What is expected: State the count of lines below in which the word "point" appears, and add nothing.

Dataset section:
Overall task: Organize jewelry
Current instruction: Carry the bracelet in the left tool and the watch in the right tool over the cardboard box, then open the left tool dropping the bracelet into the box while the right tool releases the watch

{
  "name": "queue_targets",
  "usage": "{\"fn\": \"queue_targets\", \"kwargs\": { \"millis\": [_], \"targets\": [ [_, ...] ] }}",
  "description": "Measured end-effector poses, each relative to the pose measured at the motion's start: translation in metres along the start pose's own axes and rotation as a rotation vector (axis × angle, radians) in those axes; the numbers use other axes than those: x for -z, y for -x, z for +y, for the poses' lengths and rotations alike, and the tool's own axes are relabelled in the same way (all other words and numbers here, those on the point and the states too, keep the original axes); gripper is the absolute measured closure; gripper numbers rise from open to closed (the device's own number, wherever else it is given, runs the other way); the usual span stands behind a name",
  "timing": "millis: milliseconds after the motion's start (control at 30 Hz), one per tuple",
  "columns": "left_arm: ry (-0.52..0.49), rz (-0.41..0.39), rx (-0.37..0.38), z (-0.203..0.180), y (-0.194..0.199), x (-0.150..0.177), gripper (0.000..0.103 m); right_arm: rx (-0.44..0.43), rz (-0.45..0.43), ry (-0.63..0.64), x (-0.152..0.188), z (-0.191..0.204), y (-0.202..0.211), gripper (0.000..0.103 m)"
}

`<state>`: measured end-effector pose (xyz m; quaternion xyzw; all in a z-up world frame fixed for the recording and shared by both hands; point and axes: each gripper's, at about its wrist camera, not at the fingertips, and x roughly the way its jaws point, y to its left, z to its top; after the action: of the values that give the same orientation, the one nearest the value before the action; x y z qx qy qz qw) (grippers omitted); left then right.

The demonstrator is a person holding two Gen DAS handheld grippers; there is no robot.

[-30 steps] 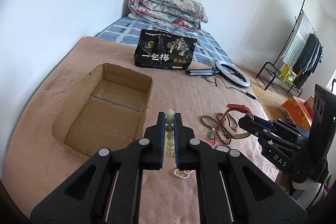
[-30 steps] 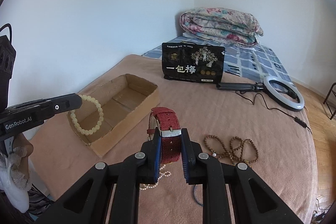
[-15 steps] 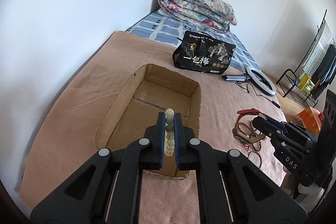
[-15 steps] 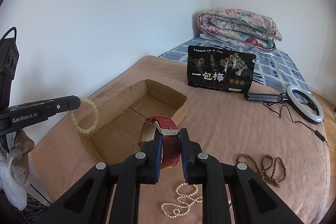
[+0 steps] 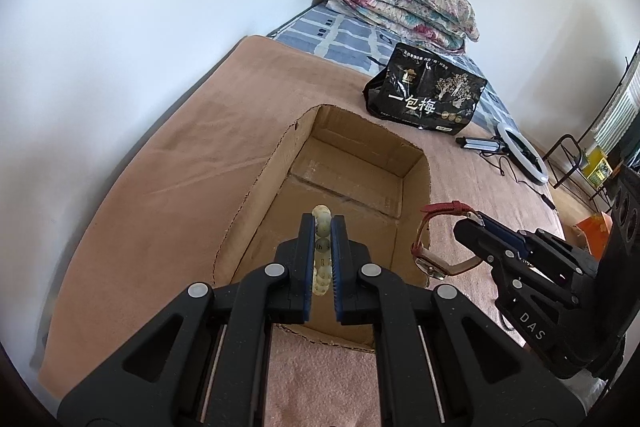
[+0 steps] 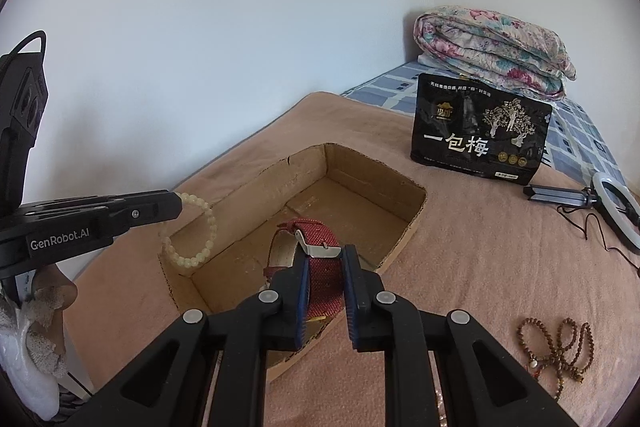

Response to this task: 2